▸ **Assignment**
Where a line in the listing below holds "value", add it to the tally, and reply with that tally alone.

▸ **Data extract**

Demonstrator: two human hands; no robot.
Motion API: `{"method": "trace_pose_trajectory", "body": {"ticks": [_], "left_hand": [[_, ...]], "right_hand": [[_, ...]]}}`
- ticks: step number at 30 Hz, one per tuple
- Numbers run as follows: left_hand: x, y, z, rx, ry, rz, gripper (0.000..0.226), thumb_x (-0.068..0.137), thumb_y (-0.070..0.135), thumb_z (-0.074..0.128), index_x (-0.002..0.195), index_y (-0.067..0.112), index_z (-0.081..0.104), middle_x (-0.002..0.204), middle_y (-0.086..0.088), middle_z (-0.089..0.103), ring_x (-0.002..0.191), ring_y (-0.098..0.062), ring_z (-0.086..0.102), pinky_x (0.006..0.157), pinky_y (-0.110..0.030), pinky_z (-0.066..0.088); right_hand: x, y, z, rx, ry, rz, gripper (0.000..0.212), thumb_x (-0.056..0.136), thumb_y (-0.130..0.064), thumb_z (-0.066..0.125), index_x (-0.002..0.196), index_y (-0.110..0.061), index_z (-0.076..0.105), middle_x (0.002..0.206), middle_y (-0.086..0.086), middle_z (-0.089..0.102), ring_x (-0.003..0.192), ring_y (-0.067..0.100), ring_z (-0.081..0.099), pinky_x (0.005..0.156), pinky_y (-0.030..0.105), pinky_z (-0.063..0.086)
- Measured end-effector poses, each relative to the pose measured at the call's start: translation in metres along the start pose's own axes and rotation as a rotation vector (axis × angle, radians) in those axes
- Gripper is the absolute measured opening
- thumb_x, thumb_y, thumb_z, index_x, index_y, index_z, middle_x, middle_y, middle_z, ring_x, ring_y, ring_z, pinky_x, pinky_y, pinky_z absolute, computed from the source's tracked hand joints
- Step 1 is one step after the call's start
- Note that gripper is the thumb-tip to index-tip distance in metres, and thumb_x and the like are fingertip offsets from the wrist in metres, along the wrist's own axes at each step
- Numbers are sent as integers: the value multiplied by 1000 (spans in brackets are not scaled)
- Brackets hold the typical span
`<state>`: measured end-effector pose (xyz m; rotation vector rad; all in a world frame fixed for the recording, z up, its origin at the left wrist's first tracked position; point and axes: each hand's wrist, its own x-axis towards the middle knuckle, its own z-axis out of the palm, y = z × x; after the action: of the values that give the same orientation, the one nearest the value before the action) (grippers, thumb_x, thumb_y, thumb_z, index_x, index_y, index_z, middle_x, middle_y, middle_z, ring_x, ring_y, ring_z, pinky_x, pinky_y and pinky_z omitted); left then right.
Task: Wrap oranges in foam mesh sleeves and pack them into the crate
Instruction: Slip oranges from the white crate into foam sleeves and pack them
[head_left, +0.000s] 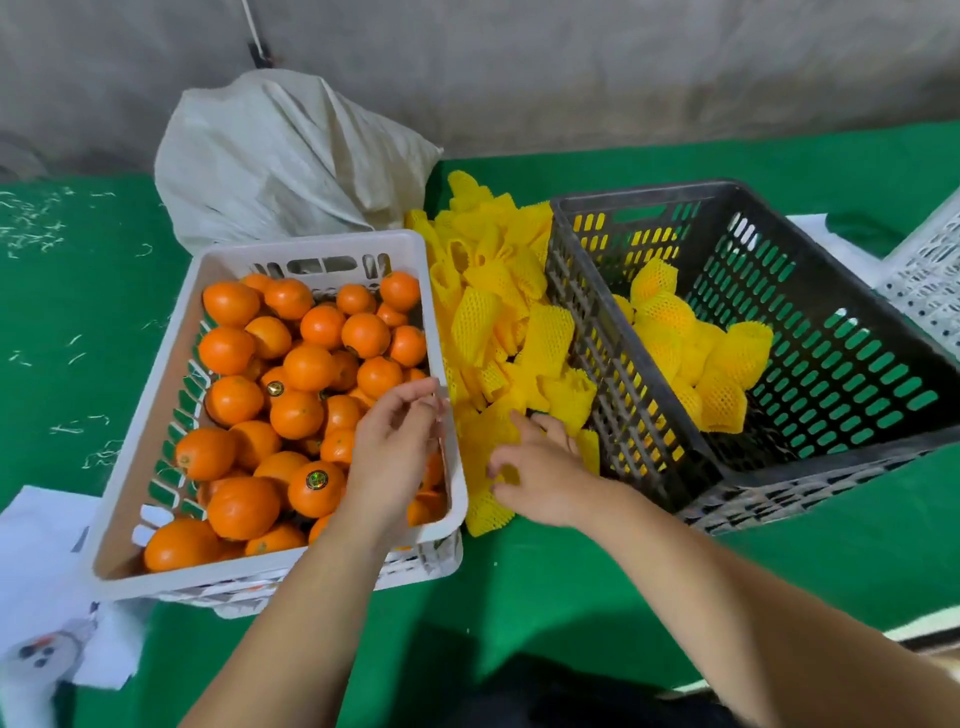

▸ **Response for this exercise**
2